Through their ambassadors or high commissions, other countries have taken a keen interest in the festival. The Bangladesh Minister for Cultural Affairs, accompanied by her troupe to Canberra, hosted an event jointly organised by the Bangladesh High Commission and the community to acknowledge the troupe and to open the new stage recently built at the high commission. The cultural affairs minister met with Minister Hargreaves and attended the international showcase concert. The Belgian Ambassador will perform the ceremony for the Breughel wedding on Sunday, 19 February 2006, at the Carillon.

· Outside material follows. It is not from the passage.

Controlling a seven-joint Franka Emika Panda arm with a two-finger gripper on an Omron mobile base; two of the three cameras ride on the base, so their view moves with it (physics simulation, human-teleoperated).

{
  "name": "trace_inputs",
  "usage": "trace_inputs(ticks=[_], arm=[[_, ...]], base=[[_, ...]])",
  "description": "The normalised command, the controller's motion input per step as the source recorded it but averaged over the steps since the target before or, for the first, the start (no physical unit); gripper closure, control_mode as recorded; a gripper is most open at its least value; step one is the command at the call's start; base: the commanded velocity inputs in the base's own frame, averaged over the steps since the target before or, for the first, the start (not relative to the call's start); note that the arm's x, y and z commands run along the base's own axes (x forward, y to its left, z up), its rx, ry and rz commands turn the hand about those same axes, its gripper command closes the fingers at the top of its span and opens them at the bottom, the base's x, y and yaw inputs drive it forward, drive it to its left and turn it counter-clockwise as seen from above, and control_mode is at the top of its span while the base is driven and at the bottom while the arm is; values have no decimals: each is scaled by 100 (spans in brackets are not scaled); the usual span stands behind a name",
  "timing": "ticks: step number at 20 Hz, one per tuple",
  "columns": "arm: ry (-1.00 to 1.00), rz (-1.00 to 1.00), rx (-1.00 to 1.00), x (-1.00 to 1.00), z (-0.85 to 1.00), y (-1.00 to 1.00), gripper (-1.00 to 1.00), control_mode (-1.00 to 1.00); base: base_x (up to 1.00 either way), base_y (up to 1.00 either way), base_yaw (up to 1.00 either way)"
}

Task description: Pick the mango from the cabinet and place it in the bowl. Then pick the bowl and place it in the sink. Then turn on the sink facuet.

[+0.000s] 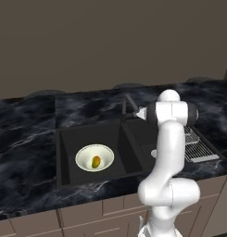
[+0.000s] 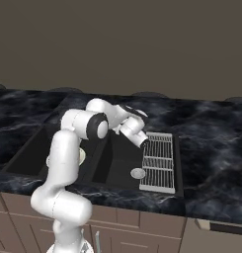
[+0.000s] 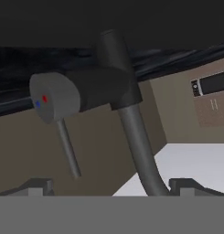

The wide variety of festival exhibitions which are staged across Canberra have attracted approximately 1,200 people so far. Project Samoa, a local production by university students, has sold-out performances. The fringe festival has to date attracted 2,500 partygoers who have witnessed a great range of talents, both local and international, such as the Bangladesh Dance Co, Drifting, Silk and Bamboo, the Salut baroque concert, the Indian Dance Troupe, the Macedonian choir, the Mirramu Dance Co, Mozart magic, and Zulya and the Children of the Underground, all playing to packed houses. The festival not only attracts a huge number of visitors but is also a magnet for members of the multicultural community, the broader community, volunteers, performers, cooks, organisers, artists, musicians and dancers.

The festival is not the only symbol of our diversity. Australia’s population has always been diverse, with Aboriginal people comprising over 500 different cultural groupings. From the beginning of European settlement, migrants came from a range of nations, cultures and religious backgrounds. As we have grown as a nation, we have enjoyed successive waves of migration from all around the world. In fact, I came with my family as a beneficiary of this migration when I came to Australia from the UK as a £10 tourist in 1954.

In spite of discriminatory policies until the late 1970s, the Immigration Act of 1949 enabled thousands of migrants to come to Australia, many arriving to work on the landmark Snowy Mountains hydro scheme, the most significant engineering project undertaken in Australia. Not only did the Snowy scheme transform the engineering landscape of Australia but the overseas workers who laboured on it included people from nations that had, at the time, been opponents during World War II and who worked side by side to achieve a shared vision of creating new electricity to power our towns and factories and water to irrigate our crops. The growing recognition of the success of cultural diversity led to the dismantling of the white Australia policy by the Whitlam government in 1973.

Many of these Snowy workers and their children subsequently settled in the ACT, bringing a wealth of experience and skill to a number of professions, including the building industry, the legal profession, information technology and engineering. These migrants, who were in a sense Canberra’s cultural pioneers, built many of Canberra’s original and iconic cafes, bars, restaurants, clubs and churches, thus establishing important social and physical infrastructure for all Canberrans.